The required structure of these query definition files is as follows:
- metadata
    - version: The version number of the definition file
    - description: A description of the purpose of this collection of query definitions
    - data_environments[]: A list of the Data Envrionments that the defined queries can be run against (1 or more)
    - data_families[]: A list of Data Families the defiend queries related to, these families are defined as part of misticpy.nbtools.query_defns
    - tags[]: A list of tags to help manage definition files
- defaults: A set of defaults that apply to all queries in the file
    - metadata: Metadata regarding a query
        - data_source: The data source to be used for the query
    - parmaters: Parameters to be passed to the query
        - name: The paramter name
        - decription: A description of what the paramter is
        - type: The data type of the parameter
        - default: The default value for that parameter
- sources: a set of queries
    - name: The name of the query
        -description: A description of the query's function
        -metadata: Any metadata assocaited with the query
        -args: The arguments of the query
            -query: The query to be executed
            -uri: A URI associated with the query
        -parameters: Any parameters required by the query not covered by defaults
            - name: The paramter name
            - decription: A description of what the paramter is
            - type: The data type of the parameter
            - default: The default value for that parameter
            

There are also a number of tools within the package to assit in validating new query definition files once created.
    
    data_query_reader.find_yaml_files
        
        Return iterable of yaml files found in `source_path`.

        Parameters
        ----------
        source_path : str
            The source path to search in.
        recursive : bool, optional
            Whether to recurse through subfolders.
            By default False

        Returns
        -------
        Iterable[str]
            File paths of yanl files found.
            
     data_query_reader.validate_query_defs
         
         Validate content of query definition.

        Parameters
        ----------
        query_def_dict : dict
            Dictionary of query definition yaml file contents.

        Returns
        -------
        bool
            True if validation succeeds.

        Raises
        ------
        ValueError
            The validation failure reason is returned in the
            exception message (arg[0])

validate_query_defs does not perform comprehensive checks on the file but does check key elements required in the file are present.

In [7]:
#list query files found in the repository defined
query_files = QueryReader.find_yaml_files(source_path="C:\\queries")
    
#Validate a each file in the directory
for file in query_files:
    with open(file) as f_handle:
        yaml_file = yaml.safe_load(f_handle)
        if QueryReader.validate_query_defs(query_def_dict = yaml_file) == True:
            print(f' {file} is a valid query definition')
        else:
            print(f'There is an error with {file}')

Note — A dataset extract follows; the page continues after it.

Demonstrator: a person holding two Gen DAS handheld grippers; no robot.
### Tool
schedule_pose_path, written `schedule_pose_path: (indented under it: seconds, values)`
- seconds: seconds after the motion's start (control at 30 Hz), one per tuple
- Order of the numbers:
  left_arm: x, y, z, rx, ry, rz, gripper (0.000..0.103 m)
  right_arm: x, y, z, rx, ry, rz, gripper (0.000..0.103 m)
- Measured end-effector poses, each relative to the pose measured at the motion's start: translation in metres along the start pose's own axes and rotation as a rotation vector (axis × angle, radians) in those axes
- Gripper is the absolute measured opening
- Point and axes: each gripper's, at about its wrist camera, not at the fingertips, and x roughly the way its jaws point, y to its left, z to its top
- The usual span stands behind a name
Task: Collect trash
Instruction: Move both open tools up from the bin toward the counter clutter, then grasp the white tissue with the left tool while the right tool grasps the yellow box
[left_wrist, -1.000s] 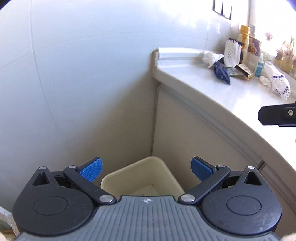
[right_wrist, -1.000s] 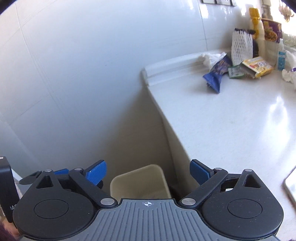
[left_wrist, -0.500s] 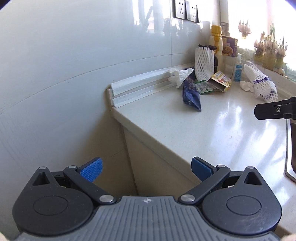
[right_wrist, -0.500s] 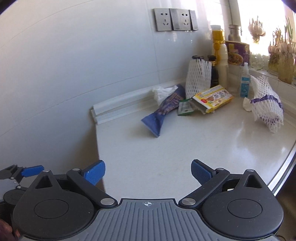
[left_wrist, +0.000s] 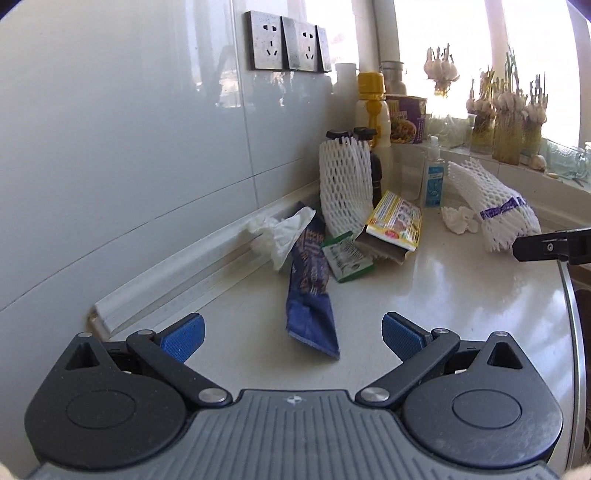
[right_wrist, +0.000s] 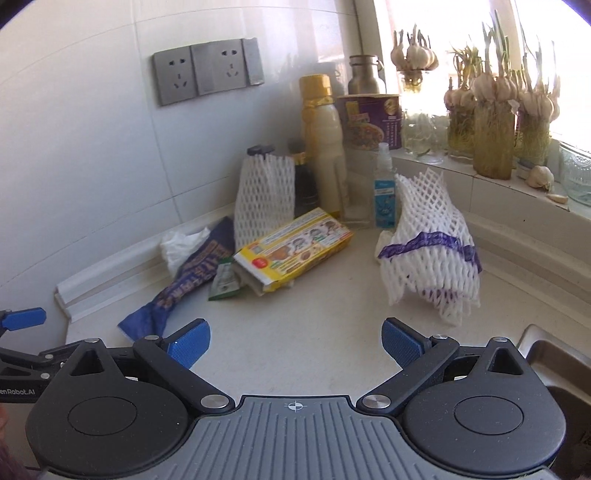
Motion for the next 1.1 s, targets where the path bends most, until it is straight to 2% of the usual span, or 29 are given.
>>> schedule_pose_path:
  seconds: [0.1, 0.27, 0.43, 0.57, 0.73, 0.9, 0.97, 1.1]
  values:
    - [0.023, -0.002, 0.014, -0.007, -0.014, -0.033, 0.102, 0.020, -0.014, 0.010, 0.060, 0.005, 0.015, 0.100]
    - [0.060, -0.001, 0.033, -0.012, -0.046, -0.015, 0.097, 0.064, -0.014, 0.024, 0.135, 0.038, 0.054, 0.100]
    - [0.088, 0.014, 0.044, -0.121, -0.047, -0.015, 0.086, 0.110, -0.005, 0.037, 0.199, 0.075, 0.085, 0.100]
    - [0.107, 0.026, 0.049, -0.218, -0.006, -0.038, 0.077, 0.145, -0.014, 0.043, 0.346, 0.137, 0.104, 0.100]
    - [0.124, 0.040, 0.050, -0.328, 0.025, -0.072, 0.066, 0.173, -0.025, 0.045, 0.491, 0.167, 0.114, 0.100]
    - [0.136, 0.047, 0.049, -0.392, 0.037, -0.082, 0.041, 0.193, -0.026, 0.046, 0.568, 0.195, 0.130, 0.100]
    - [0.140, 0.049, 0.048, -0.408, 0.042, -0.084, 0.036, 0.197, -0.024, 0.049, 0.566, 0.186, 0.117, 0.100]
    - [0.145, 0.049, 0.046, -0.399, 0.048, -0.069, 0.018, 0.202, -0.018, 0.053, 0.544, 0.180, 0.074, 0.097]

 C:\queries\kql_sent_linuxsyslog_activity.yaml is a valid query definition
 C:\queries\kql_sent_linuxsyslog_logon.yaml is a valid query definition


<a id='add_new'></a>
### Adding a new set of queries and running them
Once you are happy with a query definition file then you import it with QUERY_PROVIDER.import_query_file(query_file='PATH_TO_QUERY_FILE')
This will load the query file into the Query Provider's Query Store from where it can be called.

In [8]:
qry_prov.import_query_file(query_file='C:\\queries\\kql_sent_linuxsyslog_logon.yaml')
qry_prov.import_query_file(query_file='C:\\queries\\kql_sent_linuxsyslog_activity.yaml')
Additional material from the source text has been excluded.